AMReX-Combustion / PeleC

An AMR code for compressible reacting flow simulations
https://amrex-combustion.github.io/PeleC
Other
162 stars 73 forks source link

How to build and run PeleC using GPU? #769

Open EarlFan opened 8 months ago

EarlFan commented 8 months ago

Dear all,

Hi!

I want to build and run PeleC using GPU, however, I am not able to find any tutorial on installations relevant to GPU or the CUDA enviroment. Can anyone provide some tutorial? Any help will be appreciated!

Thanks!

Regards, Fan E

baperry2 commented 8 months ago

It's hard to provide detailed instructions for GPU use as the details can vary from system to system. But if you want to run on a system with Nvidia GPUs using cuda and your system is set up properly, all you should need to do is compile as normal, but with USE_CUDA = TRUE (and USE_MPI = TRUE assuming you also want MPI support) in your GNUmakefile. I'd recommend trying this for the PMF case using the pmf-lidryer-cvode.inp input file.

When running on GPUs, certain simulation input parameters may benefit from being re-optimized for performance. In particular, you may want larger values for amr.blocking_factor and amr.max_grid_size, and you may want to look at different options for cvode.solve_type. Every problem is different so it's usually good to do a little experimentation.

jrood-nrel commented 8 months ago

It's useful to know that certain things need to be done for certain sites, and AMReX has some supported sites here https://github.com/AMReX-Codes/amrex/tree/development/Tools/GNUMake/sites . The machine query logic is here https://github.com/AMReX-Codes/amrex/blob/development/Tools/GNUMake/Make.machines .

EarlFan commented 8 months ago

Dear all,

Thank you for your assistance!

I try to compile PeleC with nvcc on the WSL but have encountered some challenges, particularly with the Sundial package. Currently, I am able to run PeleC on CPUs without issues, but I am eager to explore the capabilities of GPU acceleration.

If it is OK, I would like to keep this issue open to share my future experiences regarding the use of PeleC with GPU computing.

Regards, Fan E

baperry2 commented 8 months ago

Yeah that's fine to leave this issue open and add more detail on any issues you have running on GPUs, which we can then try to address.

SRkumar97 commented 5 months ago

It's hard to provide detailed instructions for GPU use as the details can vary from system to system. But if you want to run on a system with Nvidia GPUs using cuda and your system is set up properly, all you should need to do is compile as normal, but with USE_CUDA = TRUE (and USE_MPI = TRUE assuming you also want MPI support) in your GNUmakefile. I'd recommend trying this for the PMF case using the pmf-lidryer-cvode.inp input file.
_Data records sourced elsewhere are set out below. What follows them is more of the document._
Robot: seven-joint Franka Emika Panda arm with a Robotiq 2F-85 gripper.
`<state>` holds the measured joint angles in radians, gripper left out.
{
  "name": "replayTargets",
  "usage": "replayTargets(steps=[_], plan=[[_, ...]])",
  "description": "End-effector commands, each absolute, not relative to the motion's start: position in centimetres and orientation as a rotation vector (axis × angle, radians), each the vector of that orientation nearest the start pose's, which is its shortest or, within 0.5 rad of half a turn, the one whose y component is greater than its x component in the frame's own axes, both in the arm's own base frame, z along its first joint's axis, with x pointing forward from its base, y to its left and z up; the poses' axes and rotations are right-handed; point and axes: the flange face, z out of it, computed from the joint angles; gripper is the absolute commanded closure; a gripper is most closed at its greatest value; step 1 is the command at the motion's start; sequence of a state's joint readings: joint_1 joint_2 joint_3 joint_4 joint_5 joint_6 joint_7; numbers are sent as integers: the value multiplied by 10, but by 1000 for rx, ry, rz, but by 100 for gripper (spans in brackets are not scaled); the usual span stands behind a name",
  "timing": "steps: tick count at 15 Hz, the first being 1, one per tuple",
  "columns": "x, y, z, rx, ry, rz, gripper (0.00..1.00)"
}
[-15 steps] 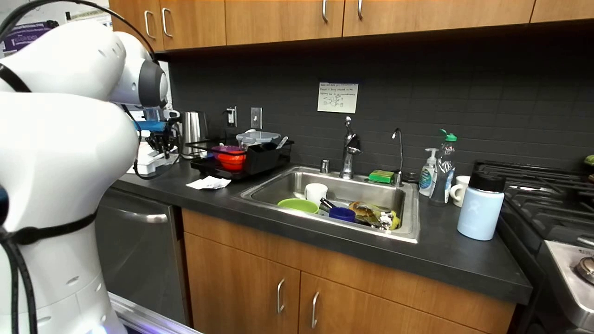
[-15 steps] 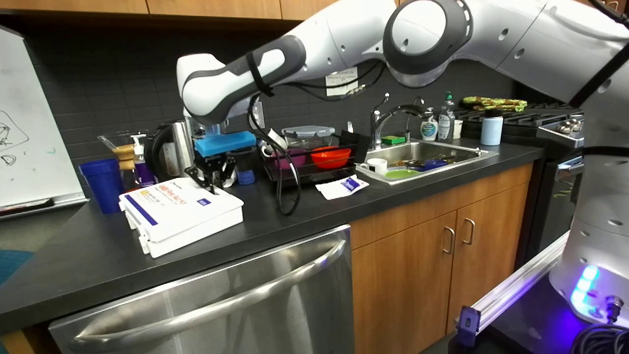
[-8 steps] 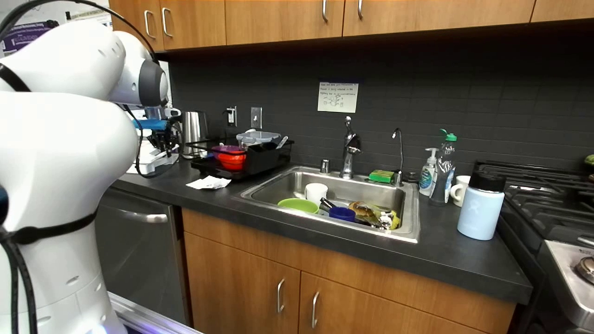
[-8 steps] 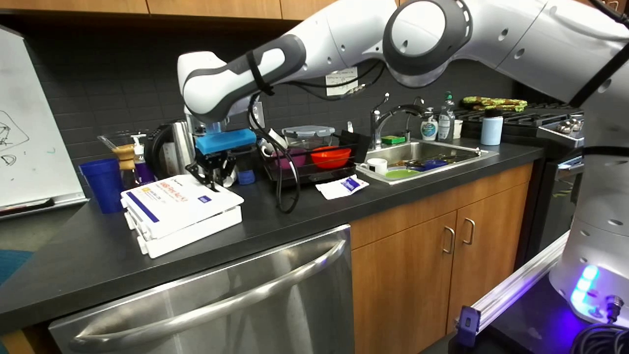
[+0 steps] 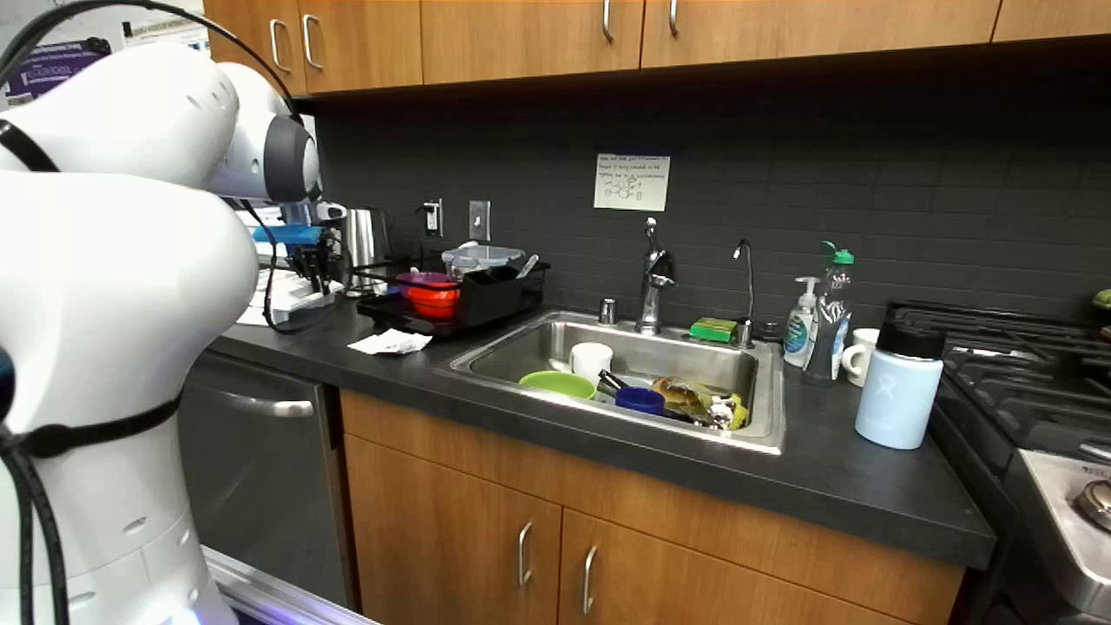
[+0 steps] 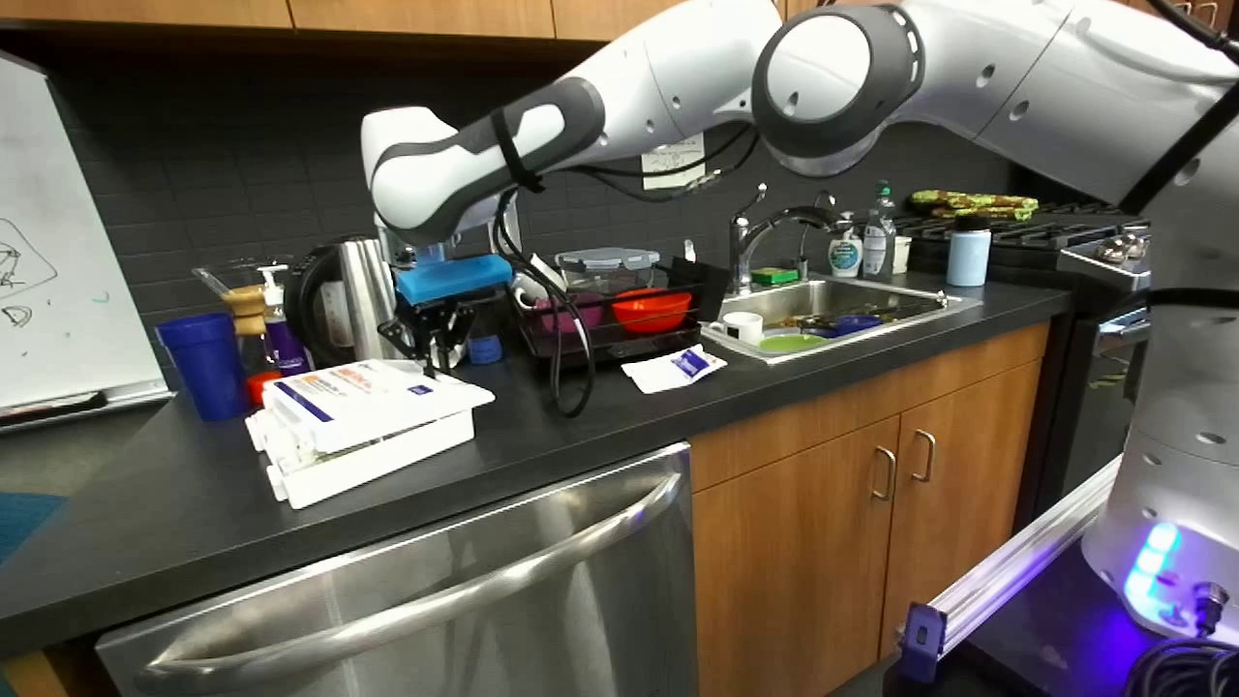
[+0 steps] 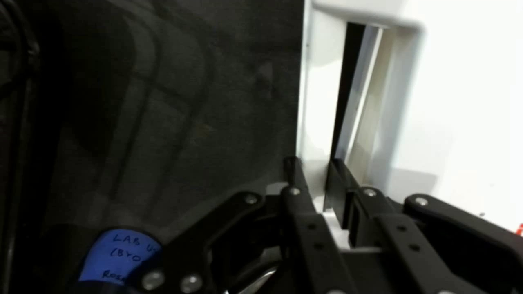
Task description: Put the white lid on top of the white box on the left.
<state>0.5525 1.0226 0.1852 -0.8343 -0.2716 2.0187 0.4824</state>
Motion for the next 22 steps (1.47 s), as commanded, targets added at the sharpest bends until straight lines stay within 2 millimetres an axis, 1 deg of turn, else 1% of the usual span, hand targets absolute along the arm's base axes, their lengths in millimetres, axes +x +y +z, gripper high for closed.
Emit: replayTargets(steps=[1,12,13,14,15,16,17,21,22], plan=[[653,481,312,-3092,-396,-313,95],[655,473,314,-3074,-380,-279,95],[656,472,314,-3075,-379,-273,88],[656,471,314,-3076,-382,-270,55],[656,471,315,-3079,-388,-273,54],[656,471,315,-3080,-390,-277,50],[656,471,315,-3080,-391,-278,45],[656,470,317,-3078,-397,-279,18],[656,470,317,-3076,-399,-281,31]])
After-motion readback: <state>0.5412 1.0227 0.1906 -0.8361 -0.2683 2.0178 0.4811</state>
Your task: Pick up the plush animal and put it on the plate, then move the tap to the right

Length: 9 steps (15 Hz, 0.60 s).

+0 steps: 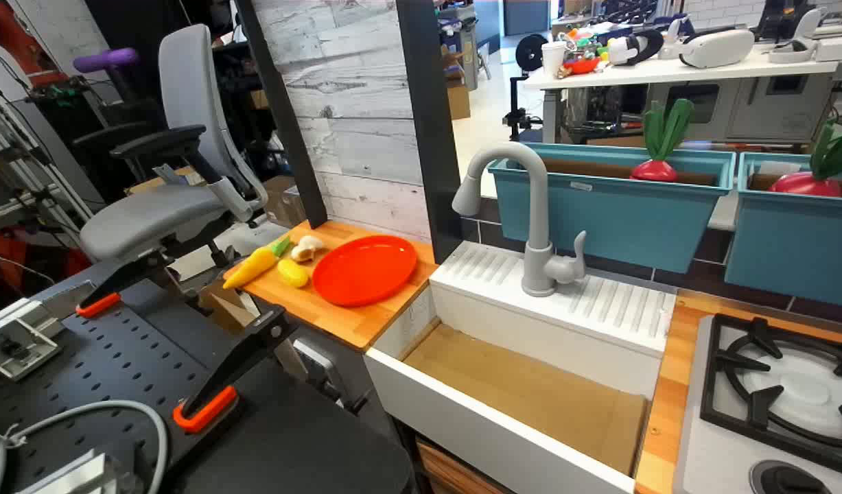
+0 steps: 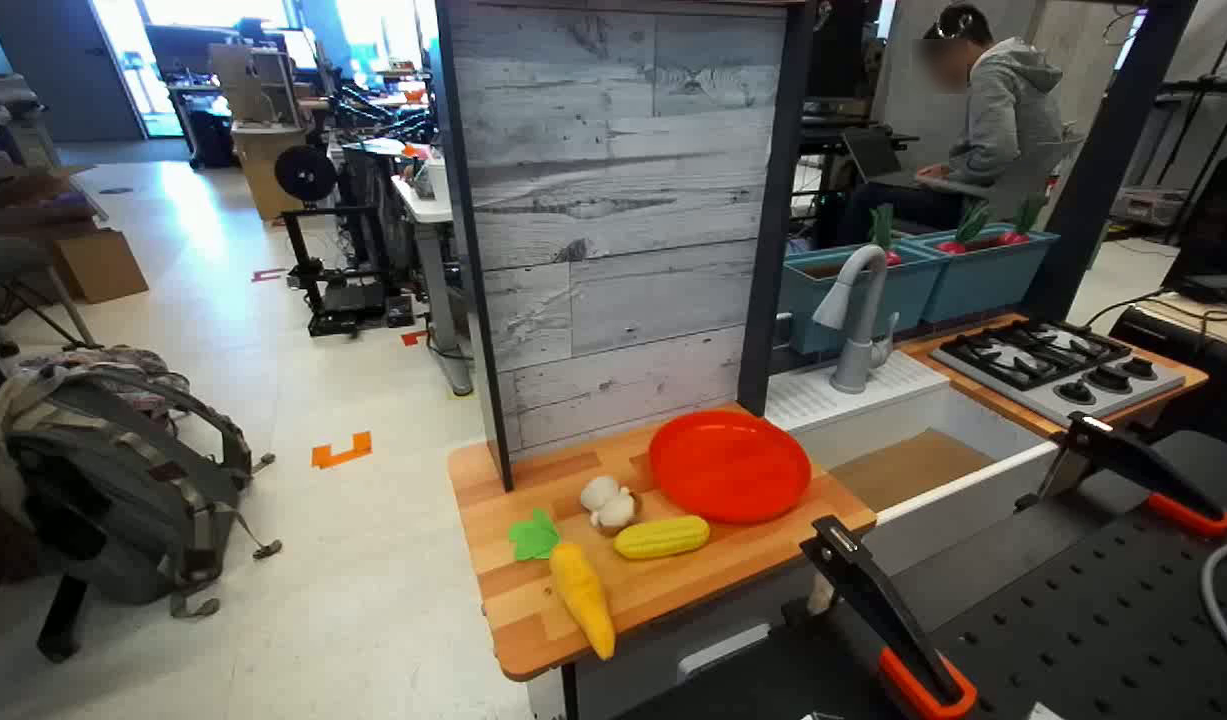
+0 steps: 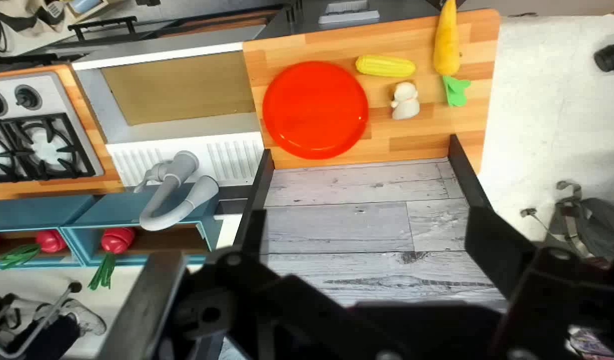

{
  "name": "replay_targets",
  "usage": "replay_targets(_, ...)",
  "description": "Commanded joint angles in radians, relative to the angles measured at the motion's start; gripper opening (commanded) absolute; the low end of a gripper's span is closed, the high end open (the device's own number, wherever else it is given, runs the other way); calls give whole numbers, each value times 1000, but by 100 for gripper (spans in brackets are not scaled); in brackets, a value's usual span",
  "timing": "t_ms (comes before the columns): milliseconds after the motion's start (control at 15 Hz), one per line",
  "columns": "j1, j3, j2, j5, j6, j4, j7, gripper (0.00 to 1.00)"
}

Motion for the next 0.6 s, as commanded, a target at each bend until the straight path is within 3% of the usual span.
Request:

When running on GPUs, certain simulation input parameters may benefit from being re-optimized for performance. In particular, you may want larger values for amr.blocking_factor and amr.max_grid_size, and you may want to look at different options for cvode.solve_type. Every problem is different so it's usually good to do a little experimentation.

Hello! I have a doubt to clarify. When I first tested the code in CPU parallel mode, by running the basic PMF testcase I had not set MPI=TRUE in the example.inp file. But still the mpirun -np command worked out, to run the PeleC executable. Did I miss out anything?

jrood-nrel commented 5 months ago

mpirun will run any application with multiple instances, for example try mpirun -np 8 echo "hello".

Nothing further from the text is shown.